Obsessive-compulsive disorder is a common co-occurring disorder with substance abuse. In a study conducted by the Journal of Anxiety Disorders, the researchers found that out of all participants diagnosed with OCD, 27% of them also had a substance abuse disorder during their lifetime.

This research also showed that the earlier the individual started to recognize OCD symptoms, the more likely they were to develop a substance abuse disorder. Seventy percent of participants self-reported that their OCD symptoms began before they struggled with addiction. While the numbers are high, less than half of the people suffering from co-occurring disorders of substance abuse and OCD ever receive treatment for their OCD.
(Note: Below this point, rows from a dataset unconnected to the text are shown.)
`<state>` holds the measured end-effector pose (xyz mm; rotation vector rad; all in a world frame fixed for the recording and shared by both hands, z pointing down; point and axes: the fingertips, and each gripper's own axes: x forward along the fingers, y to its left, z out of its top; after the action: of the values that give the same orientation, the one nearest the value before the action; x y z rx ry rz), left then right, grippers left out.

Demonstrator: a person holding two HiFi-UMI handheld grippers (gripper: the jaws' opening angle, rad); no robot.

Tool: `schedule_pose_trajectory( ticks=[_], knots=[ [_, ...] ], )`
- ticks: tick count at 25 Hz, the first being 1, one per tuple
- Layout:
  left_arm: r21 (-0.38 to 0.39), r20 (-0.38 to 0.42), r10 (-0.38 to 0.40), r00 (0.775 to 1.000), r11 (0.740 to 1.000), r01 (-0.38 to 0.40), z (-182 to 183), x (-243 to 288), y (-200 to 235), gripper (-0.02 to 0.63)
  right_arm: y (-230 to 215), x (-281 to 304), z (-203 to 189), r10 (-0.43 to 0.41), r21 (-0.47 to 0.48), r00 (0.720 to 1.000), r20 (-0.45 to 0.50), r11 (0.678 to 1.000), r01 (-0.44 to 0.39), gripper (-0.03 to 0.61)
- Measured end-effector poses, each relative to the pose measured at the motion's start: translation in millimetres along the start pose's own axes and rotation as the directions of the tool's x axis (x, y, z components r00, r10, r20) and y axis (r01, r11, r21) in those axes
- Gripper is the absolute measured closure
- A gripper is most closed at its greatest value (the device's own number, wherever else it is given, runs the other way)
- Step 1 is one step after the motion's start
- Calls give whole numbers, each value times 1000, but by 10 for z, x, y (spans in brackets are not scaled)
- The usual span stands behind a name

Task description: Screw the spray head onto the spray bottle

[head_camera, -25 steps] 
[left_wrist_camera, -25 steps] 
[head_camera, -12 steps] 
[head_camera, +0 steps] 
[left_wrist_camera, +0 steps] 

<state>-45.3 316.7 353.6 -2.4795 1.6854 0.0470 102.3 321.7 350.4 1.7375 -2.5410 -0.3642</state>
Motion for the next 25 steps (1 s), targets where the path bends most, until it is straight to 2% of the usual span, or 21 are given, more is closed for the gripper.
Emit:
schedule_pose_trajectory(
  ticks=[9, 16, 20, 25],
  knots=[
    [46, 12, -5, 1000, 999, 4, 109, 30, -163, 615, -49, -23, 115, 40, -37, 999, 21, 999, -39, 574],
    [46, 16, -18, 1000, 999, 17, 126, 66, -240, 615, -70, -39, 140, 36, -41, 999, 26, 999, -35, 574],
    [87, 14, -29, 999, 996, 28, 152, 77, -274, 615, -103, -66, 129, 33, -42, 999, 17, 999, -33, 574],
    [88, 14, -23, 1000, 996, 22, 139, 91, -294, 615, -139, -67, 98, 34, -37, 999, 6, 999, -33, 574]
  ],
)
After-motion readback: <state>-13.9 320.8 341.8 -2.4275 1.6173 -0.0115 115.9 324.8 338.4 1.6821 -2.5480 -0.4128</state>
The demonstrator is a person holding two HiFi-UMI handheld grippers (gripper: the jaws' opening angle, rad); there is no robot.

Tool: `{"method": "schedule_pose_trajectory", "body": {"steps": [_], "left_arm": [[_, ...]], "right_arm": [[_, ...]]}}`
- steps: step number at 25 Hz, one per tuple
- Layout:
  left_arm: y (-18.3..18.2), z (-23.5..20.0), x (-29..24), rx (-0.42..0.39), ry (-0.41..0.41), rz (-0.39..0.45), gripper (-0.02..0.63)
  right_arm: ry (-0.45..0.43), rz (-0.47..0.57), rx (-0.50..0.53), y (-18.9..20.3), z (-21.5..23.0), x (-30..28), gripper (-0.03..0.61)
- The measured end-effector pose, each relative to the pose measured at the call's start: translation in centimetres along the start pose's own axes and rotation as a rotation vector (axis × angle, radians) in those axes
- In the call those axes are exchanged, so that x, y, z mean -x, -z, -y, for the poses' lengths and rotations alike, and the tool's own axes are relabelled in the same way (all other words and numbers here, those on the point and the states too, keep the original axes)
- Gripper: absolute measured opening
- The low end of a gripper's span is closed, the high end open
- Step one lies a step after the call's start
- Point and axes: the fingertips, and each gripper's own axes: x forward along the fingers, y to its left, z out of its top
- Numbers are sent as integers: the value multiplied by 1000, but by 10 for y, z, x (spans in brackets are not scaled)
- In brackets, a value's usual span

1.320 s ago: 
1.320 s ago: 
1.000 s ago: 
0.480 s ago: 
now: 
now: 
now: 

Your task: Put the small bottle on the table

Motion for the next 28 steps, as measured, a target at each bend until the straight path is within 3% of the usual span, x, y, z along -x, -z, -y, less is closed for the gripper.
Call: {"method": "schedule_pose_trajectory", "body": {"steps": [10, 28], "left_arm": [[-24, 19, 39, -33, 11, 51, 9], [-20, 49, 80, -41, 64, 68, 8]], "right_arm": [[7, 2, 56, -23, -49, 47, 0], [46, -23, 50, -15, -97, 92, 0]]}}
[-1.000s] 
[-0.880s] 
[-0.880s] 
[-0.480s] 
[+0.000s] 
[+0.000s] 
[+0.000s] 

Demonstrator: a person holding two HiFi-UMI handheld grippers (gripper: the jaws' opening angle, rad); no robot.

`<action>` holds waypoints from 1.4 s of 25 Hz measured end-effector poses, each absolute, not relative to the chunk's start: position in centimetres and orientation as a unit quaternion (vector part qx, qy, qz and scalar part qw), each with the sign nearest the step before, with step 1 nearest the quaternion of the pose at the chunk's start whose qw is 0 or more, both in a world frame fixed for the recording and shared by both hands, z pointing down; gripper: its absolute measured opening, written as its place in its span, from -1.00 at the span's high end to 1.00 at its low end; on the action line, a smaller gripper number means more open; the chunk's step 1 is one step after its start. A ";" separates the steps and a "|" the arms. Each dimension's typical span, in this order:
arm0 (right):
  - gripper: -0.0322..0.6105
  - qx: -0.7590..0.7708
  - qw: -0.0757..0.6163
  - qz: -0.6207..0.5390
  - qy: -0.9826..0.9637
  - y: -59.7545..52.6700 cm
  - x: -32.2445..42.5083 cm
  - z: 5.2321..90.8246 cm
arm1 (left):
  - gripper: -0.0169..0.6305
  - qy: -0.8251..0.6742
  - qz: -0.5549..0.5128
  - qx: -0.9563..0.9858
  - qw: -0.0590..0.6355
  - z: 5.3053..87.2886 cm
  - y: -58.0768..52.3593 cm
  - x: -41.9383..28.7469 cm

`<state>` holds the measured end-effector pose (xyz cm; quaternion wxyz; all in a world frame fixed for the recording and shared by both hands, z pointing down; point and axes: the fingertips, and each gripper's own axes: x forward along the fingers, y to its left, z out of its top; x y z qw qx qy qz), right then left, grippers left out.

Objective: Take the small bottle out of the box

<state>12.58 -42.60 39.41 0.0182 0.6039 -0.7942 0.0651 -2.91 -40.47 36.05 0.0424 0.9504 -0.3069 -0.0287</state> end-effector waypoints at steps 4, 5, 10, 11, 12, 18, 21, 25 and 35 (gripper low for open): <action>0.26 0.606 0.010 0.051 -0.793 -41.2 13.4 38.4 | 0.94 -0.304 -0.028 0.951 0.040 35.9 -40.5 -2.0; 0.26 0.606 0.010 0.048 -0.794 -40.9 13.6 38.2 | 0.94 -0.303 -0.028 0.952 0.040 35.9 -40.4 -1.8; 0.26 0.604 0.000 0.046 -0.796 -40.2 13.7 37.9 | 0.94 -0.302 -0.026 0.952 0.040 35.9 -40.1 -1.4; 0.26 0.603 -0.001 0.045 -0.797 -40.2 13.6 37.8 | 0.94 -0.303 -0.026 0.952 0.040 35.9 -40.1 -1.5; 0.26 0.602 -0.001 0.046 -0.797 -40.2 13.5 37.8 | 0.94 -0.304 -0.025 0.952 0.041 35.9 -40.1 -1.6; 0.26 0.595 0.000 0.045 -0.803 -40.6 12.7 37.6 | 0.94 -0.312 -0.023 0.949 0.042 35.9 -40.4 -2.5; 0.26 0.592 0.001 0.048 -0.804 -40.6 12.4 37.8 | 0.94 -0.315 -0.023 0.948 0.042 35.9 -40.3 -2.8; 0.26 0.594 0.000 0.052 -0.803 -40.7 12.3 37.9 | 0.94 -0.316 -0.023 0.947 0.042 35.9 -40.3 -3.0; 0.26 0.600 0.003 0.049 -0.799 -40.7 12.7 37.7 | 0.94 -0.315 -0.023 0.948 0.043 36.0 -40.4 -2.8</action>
For a person with OCD, turning to drugs or alcohol is a way to cope with their anxiety. Often, alcohol, sedatives, and opiate drugs like painkillers or heroin are used because individuals try to self-medicate with substances they think will lower their stress levels.

Signs and Symptoms of OCD

According to the Mayo Clinic, “obsessive-compulsive disorder features a pattern of unwanted thoughts and fears (obsessions) that lead you to do repetitive behaviors (compulsions). These obsessions and compulsions interfere with daily activities and cause significant distress.” Often, trying to ignore or stop the obsessions will only make them worse, and despite the effort to stop them, the urges keep coming back.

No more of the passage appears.